**WHAT YOU HAVE TO DO**. Every line of the records below that holds the word "changes" should be copied out.
%%
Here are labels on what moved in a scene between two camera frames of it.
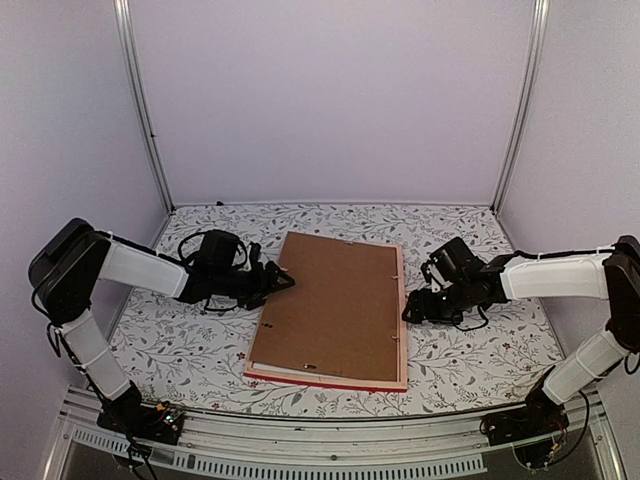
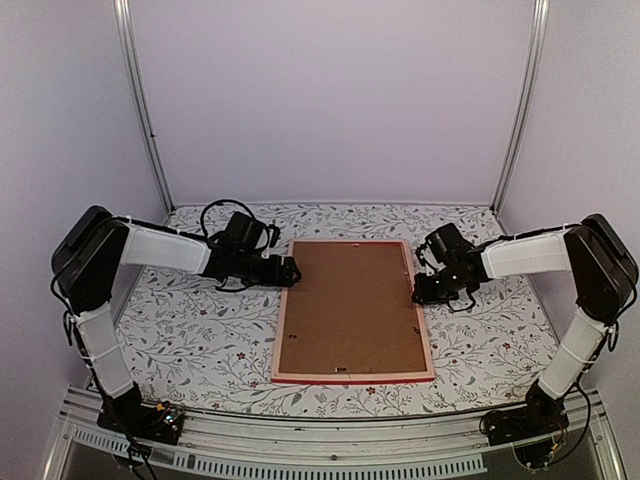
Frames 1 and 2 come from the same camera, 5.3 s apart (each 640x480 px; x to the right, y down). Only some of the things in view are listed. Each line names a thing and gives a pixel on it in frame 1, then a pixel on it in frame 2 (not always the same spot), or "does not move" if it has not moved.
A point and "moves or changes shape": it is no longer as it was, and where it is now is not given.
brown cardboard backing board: [341, 315] moves or changes shape
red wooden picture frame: [342, 321] moves or changes shape
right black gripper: [419, 303] → [423, 293]
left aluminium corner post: [123, 15] does not move
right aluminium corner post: [524, 107] does not move
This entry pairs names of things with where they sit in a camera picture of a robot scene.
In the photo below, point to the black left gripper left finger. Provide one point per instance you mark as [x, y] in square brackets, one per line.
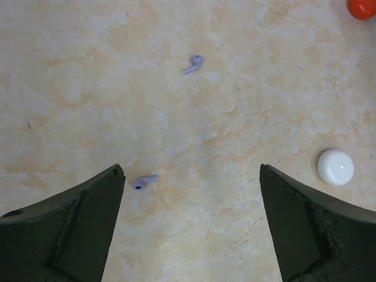
[65, 237]

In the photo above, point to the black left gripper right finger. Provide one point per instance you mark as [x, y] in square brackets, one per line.
[317, 237]

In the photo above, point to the white round charging case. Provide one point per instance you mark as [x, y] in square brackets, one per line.
[335, 167]

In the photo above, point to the orange round charging case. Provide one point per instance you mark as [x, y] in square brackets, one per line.
[362, 9]

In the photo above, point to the purple earbud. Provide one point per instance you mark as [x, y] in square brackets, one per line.
[196, 61]
[142, 182]
%%
**YOUR RESPONSE**.
A point and "moves or changes shape": it is no longer as it was, and where it is now is not given.
brown cardboard backing board: [341, 315] moves or changes shape
red wooden picture frame: [342, 321] moves or changes shape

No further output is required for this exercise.